Daniels was afraid Germans were going to invade his town and remembered how he felt when enemy U-boats sank cargo ships right off the North Carolina coast until he died. He heard people say they could see the boats burn from the beaches.

“We felt in danger,” he told The Tennessean, explaining the town was vigilant and members feared they’d have to join combat. “I learned there were two things that protect America — the grace of God and the United States military.”

Daniels wanted supporting veterans to be part of his legacy.

“The agencies that are tasked with helping our folks who come back from their service are all bureaucracies,” Daniels said. “They are slow by nature. A lot of veterans’ needs are immediate. If someone has PTSD, he can’t wait. They need help today.”

Chris Young

Before his death, Charlie Daniels’ Journey Home Project honored Chris Young with its top prize—the Patriot Award.

“What we try to do is pick people who have a heart for the military and the veterans and have proven it by doing something,” Daniels said.

When Daniels died, Young was ready to help fill the gap with veteran support. Young, whose sister was a Marine, regularly plays fundraisers for The Journey Home Project and has helped generate more than $1 million for the charity.

He also incorporates his patriotism into his music. Young released his song “The Dashboard” 15 years ago on his “Man I Want To Be” album. The song explores the fear of a sibling going to serve and not coming back.

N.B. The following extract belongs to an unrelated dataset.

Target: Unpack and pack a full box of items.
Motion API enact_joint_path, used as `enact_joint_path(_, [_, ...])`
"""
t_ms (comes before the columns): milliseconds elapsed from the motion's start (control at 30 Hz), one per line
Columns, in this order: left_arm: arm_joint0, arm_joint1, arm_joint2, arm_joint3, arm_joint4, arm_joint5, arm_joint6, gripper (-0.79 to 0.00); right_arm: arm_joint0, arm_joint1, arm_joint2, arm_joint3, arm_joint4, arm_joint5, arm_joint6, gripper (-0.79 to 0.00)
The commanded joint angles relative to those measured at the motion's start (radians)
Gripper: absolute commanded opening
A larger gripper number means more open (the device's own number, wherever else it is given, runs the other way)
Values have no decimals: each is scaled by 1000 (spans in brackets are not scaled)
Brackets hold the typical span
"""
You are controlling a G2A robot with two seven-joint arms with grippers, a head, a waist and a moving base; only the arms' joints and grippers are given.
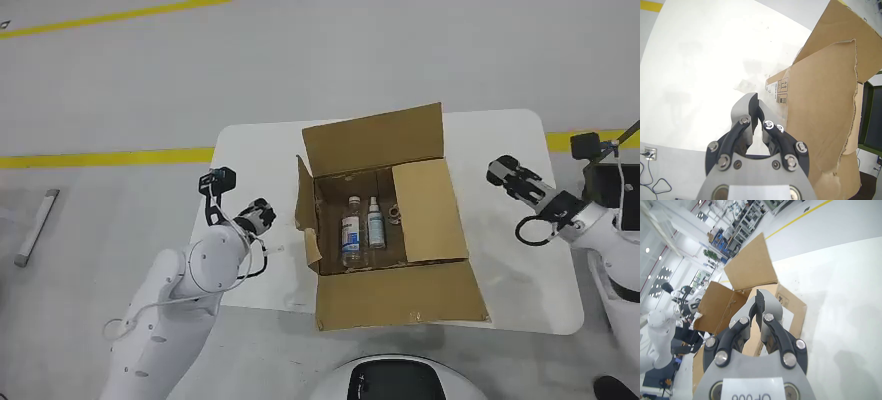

Lyrics include: “He said, “If I don’t come back| You can have this Ford| Just tape a picture of me, on the Dashboard.”

Craig Morgan

Craig Morgan was in the army for nearly 20 years, reenlisted in the Army Reserves on stage at the Grand Ole Opry, released a collaborative album to commemorate his reenlistment and wrote a book, ‘God, Family, Country,’ that just went to paperback.

“For me, it’s about God and family and country,” he said. “I am so blessed, and I recognize the blessings of the freedoms we celebrate in this nation” (via BBR Music Group).

Morgan showcased his love for country and the survival skills he learned in the military on the reality show “Beyond the Edge.”

“(Serving in the military) for me is more natural than the country music singer thing,” he told Fox News Digital. “People often ask me how I transitioned from being in the United States Army for so long to the music industry, and I tell them I’ve been working on it. I’m still working on it.”
Morgan said it’s in his DNA.

“So, going back and doing those types of things was very natural for me,” he added. “It’s a part of who I am — wanting to help other people.”

Darryl Worley

Darryl Worley, also a Patriot Award winner, had recently returned from an unofficial tour to play for troops in Afghanistan in January of 2003. The singer could helicopter in daily to play for soldiers on the front lines. He described it as grueling and emotional. After he returned to Middle Tennessee, he and co-writer Wynn Varble wrote “Have You Forgotten?”
The men penned the song as a thank-you to the nation’s first responders, and he debuted it on The Grand Ole Opry a few days later. It was met with thunderous applause on that Friday night, Grand Ole Opry President Pete Fisher invited Worley back Saturday night to sing it on the televised portion of the Opry.

“It exploded,” he told me (via The Tennessean) of “Have You Forgotten?” “I got choked up trying to get through it because these old men were standing up on the front row with their walkers trembling.”

Over the next 24 hours, the song went viral. There was so much public demand for song that by Monday morning, Worley’s personal website and that of his record label crashed due to traffic.